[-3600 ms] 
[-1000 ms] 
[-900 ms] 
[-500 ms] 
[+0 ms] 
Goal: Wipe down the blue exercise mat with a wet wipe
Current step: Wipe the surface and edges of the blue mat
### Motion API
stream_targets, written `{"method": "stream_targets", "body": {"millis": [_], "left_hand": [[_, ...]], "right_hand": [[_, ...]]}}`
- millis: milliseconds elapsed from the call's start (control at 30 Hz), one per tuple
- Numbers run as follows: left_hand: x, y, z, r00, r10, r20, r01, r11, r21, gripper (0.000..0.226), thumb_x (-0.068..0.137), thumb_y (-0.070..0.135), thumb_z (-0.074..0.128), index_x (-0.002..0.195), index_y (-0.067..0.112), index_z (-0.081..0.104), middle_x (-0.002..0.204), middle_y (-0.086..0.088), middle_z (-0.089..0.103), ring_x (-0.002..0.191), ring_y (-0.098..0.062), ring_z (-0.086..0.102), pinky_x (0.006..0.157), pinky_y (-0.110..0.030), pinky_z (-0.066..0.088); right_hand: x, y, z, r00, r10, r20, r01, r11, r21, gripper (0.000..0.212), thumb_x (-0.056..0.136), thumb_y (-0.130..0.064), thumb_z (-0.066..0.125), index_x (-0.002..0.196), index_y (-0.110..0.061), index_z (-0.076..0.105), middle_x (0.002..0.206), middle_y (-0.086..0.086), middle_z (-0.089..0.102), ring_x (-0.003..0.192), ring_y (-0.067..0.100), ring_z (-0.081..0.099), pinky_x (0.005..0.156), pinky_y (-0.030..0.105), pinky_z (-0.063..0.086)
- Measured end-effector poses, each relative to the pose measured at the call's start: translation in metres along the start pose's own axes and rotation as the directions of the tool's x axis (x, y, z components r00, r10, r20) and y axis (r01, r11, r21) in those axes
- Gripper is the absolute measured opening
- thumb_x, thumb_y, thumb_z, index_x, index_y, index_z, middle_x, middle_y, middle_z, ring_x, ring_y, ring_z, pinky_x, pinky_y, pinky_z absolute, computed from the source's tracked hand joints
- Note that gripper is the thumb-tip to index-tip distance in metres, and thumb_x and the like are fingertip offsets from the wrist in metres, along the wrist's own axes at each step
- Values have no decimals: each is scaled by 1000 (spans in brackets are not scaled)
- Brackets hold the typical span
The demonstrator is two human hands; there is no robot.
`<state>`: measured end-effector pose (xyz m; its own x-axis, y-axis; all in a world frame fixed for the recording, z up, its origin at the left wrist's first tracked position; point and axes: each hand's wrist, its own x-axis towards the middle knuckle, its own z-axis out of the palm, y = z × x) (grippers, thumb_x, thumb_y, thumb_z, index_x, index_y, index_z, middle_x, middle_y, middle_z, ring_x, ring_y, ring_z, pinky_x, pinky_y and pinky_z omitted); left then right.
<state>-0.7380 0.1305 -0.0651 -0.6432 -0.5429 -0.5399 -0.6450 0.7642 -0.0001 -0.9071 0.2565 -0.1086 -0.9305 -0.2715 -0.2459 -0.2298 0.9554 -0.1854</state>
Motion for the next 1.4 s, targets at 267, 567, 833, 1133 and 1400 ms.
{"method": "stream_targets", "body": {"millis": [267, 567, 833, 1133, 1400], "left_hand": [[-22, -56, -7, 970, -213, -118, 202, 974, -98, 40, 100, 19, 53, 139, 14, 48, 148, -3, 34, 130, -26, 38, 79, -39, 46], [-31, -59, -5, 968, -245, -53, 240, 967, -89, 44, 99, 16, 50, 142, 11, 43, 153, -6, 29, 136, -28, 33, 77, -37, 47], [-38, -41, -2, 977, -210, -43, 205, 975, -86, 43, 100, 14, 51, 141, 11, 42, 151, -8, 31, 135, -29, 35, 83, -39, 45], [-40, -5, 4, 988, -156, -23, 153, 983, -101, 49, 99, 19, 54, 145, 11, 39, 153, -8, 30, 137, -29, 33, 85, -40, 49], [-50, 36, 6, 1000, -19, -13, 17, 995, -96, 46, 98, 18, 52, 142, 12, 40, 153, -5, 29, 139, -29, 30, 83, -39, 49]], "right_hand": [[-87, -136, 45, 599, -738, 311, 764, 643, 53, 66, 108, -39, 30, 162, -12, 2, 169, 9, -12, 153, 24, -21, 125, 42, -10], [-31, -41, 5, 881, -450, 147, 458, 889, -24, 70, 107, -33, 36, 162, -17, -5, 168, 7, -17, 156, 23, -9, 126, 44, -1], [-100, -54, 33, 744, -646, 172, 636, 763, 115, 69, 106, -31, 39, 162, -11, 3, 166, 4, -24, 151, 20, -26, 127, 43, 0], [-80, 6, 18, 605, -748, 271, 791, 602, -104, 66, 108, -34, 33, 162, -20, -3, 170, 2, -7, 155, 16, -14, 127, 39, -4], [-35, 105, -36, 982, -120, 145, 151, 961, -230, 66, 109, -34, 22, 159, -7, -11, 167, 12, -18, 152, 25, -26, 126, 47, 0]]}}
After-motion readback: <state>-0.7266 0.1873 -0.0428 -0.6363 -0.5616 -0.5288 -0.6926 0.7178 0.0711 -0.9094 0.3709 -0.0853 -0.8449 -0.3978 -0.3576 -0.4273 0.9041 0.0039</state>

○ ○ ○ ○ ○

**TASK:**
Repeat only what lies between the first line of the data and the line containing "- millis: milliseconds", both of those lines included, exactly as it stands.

**EXERCISE SOLUTION:**
[-3600 ms] 
[-1000 ms] 
[-900 ms] 
[-500 ms] 
[+0 ms] 
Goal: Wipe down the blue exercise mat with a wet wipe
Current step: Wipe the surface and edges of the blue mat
### Motion API
stream_targets, written `{"method": "stream_targets", "body": {"millis": [_], "left_hand": [[_, ...]], "right_hand": [[_, ...]]}}`
- millis: milliseconds elapsed from the call's start (control at 30 Hz), one per tuple

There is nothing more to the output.